** Your task **
Pictures aside, restate the records below exactly as written.

+++ Dataset

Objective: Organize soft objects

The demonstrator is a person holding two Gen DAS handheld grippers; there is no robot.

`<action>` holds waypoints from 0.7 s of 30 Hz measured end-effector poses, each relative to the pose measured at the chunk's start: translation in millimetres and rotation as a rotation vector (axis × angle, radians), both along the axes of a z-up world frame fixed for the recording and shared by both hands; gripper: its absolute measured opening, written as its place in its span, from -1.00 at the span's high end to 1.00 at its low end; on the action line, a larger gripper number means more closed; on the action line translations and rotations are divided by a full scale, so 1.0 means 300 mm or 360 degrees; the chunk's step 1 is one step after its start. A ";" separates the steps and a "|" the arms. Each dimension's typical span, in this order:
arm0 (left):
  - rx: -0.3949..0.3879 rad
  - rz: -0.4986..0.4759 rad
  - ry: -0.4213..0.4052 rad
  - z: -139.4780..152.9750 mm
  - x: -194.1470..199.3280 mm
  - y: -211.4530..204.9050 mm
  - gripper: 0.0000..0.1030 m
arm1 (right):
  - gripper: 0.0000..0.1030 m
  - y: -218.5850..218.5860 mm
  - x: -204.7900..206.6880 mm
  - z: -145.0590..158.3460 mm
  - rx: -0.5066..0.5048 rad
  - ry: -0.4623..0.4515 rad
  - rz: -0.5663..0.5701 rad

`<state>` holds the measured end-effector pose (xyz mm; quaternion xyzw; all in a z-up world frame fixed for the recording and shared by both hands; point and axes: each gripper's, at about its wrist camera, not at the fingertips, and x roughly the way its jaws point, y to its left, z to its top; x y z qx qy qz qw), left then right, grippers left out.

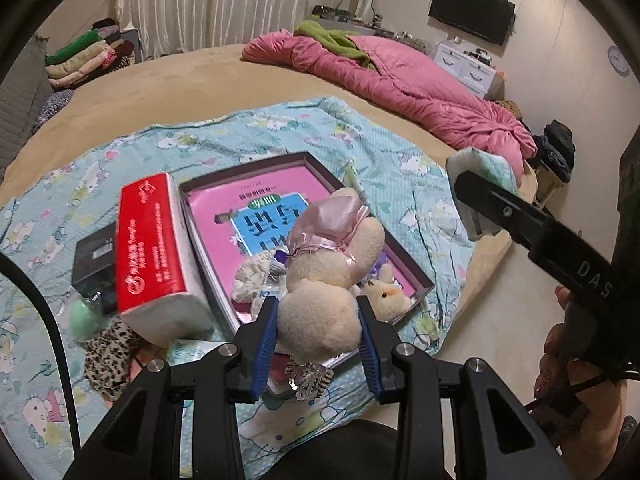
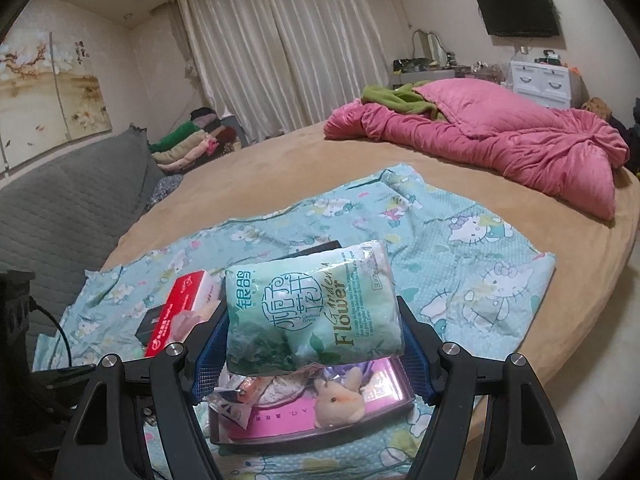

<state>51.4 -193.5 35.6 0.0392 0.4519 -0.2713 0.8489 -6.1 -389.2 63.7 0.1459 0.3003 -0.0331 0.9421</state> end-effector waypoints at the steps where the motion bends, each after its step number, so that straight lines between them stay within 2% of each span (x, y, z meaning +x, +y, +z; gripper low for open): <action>1: 0.0003 -0.0001 0.0010 -0.011 0.003 -0.005 0.27 | -0.47 -0.001 0.003 -0.005 -0.0002 0.0005 0.0000; 21: 0.0057 -0.0096 0.0115 -0.168 0.041 -0.099 0.27 | -0.47 -0.036 0.064 -0.116 -0.0005 0.0127 -0.0019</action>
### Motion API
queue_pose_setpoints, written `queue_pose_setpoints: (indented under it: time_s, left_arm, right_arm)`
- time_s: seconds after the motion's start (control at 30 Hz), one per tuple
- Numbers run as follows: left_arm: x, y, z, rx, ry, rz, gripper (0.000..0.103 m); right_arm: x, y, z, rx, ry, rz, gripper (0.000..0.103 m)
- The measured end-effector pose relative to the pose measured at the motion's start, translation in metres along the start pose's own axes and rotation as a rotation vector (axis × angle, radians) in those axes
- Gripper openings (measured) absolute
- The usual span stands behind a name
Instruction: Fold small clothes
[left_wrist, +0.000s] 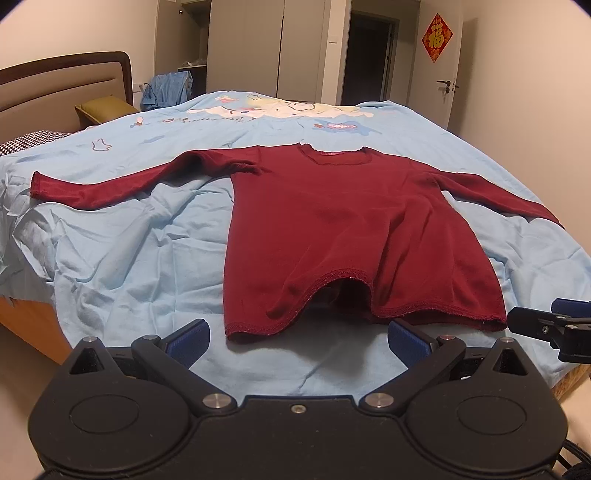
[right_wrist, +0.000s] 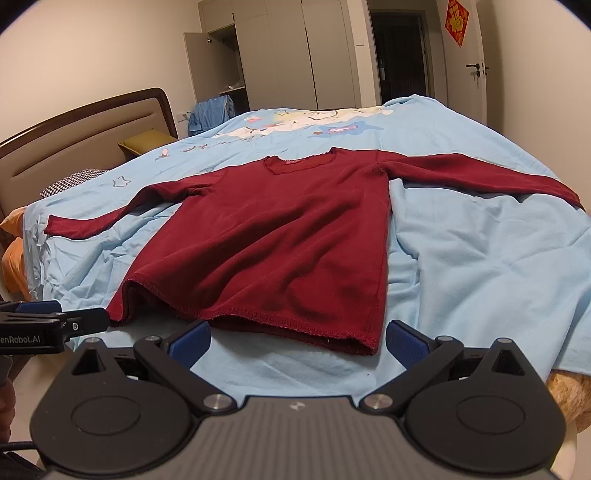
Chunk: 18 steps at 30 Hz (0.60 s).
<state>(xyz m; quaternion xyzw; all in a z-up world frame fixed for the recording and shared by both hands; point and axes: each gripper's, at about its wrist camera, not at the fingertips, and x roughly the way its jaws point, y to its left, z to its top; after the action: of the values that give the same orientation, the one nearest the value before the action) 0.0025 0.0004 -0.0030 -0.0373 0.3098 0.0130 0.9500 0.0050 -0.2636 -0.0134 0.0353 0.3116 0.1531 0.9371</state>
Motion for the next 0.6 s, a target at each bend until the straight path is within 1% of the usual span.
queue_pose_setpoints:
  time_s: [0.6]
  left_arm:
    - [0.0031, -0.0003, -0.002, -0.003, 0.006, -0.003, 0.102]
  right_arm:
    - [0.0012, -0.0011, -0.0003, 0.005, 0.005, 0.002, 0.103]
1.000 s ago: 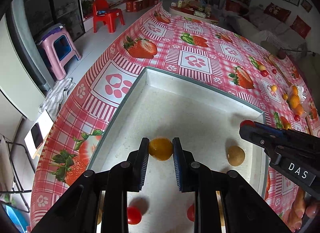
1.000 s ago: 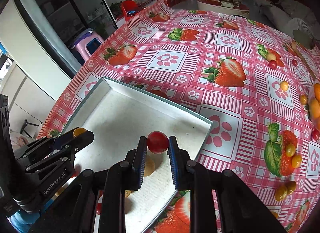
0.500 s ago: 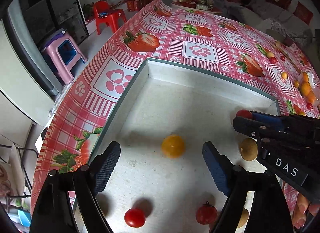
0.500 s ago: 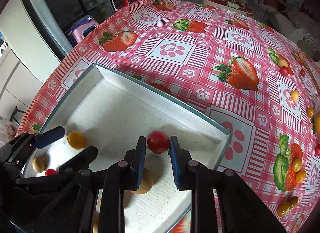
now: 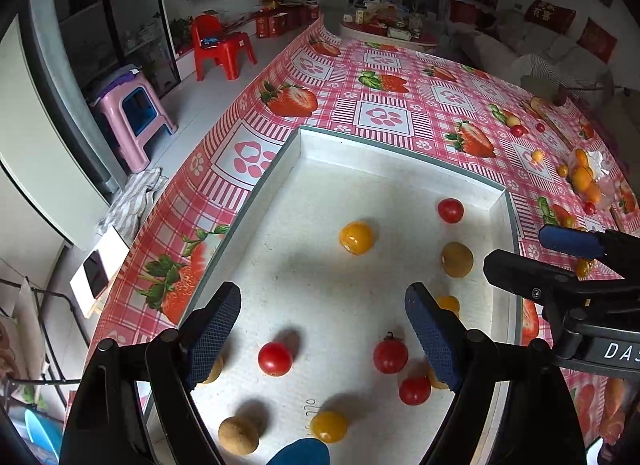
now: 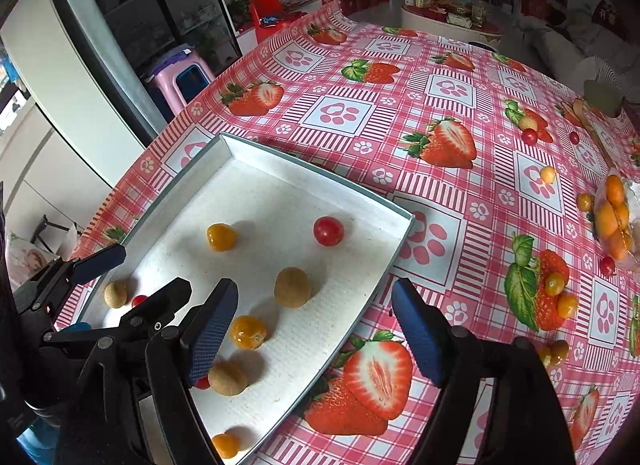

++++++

** Solution to the problem **
Objective: Organize soft objects

The demonstrator is a person holding two Gen DAS handheld grippers; there is no robot.

`<action>` holds waypoints from 0.7 s of 30 Hz measured end-effector poses, each relative to the pose measured at the chunk's start: translation in millimetres and rotation as a rotation vector (axis × angle, radians), both along the axes of a z-up world frame fixed for the recording and shared by both hands; gripper: its absolute measured opening, written as its place in its span, from -1.00 at the span's high end to 1.00 at its low end; on the action line, a larger gripper number means more closed; on the action line translations and rotations are divided by a full scale, so 1.0 means 300 mm or 360 degrees; the chunk's step 1 is one step after its start. A ";" separates the steps and a "|" the arms. Each dimension's typical span, in this order:
arm0 (left):
  - rx: -0.3949..0.3879 rad
  - rz: -0.4986..0.4759 rad
  - ry: -0.4213..0.4052 rad
  - z: -139.4780..152.9750 mm
  - x: -194.1470..199.3280 mm
  - y: -211.4530..204.9050 mm
  - gripper: 0.0000..0.1030 m
arm1 (right):
  - gripper: 0.0000..0.1030 m
  - y: -218.5850..218.5860 mm
  - x: -204.7900..206.6880 mm
  - z: -145.0590..158.3460 mm
  - rx: -0.5066..0.5048 rad
  - ry: -0.4623..0.4515 rad
  - rz: -0.5663..0.5701 rad

`<state>` holds the measured end-effector pose (xyz mm; quaternion xyzw; all in a z-up world frame fixed for the recording and shared by both hands; point and axes: each gripper's, at about its wrist camera, not at the fingertips, and x roughly the way its jaws point, y to its left, z to its top; x y z qx qy qz qw), left then right, grippers left out.


<state>51.4 -193.5 35.6 0.0392 0.4519 -0.2713 0.8489 -6.1 -389.2 63.7 0.1459 0.3003 -0.0331 0.9421</state> end-effector waypoints at the steps where the motion bends, each after its step number, so that straight lines between them stay within 2% of each span (x, y, z meaning +x, +y, +z; gripper low for open): <action>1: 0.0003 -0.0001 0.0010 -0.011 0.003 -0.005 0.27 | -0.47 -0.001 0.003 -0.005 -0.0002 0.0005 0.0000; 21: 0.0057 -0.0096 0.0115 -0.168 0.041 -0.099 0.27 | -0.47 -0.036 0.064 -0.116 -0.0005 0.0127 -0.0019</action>
### Motion API
queue_pose_setpoints, written `queue_pose_setpoints: (indented under it: time_s, left_arm, right_arm)`
- time_s: seconds after the motion's start (control at 30 Hz), one per tuple
- Numbers run as follows: left_arm: x, y, z, rx, ry, rz, gripper (0.000..0.103 m); right_arm: x, y, z, rx, ry, rz, gripper (0.000..0.103 m)
- The measured end-effector pose relative to the pose measured at the motion's start, translation in metres along the start pose's own axes and rotation as a rotation vector (axis × angle, radians) in those axes
- Gripper openings (measured) absolute
- The usual span stands behind a name
Instruction: Fold small clothes
[left_wrist, +0.000s] 
[right_wrist, +0.000s] 
Chunk: 18 steps at 30 Hz (0.60 s).
<state>(xyz m; quaternion xyzw; all in a z-up world frame fixed for the recording and shared by both hands; point and axes: each gripper's, at about its wrist camera, not at the fingertips, and x roughly the way its jaws point, y to its left, z to its top; after the action: of the values that give the same orientation, the one nearest the value before the action) 0.0025 0.0004 -0.0030 -0.0373 0.3098 0.0130 0.9500 0.0050 -0.2636 -0.0134 0.0353 0.3116 0.1531 0.9371</state>
Motion for the next 0.6 s, a target at each bend until the straight path is within 1% of the usual span.
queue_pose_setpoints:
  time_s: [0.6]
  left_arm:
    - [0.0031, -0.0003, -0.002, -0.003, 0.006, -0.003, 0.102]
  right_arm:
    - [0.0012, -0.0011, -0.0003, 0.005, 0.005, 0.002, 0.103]
1.000 s ago: 
1.000 s ago: 
0.500 s ago: 
0.500 s ago: 
now: 
now: 

This concludes the response.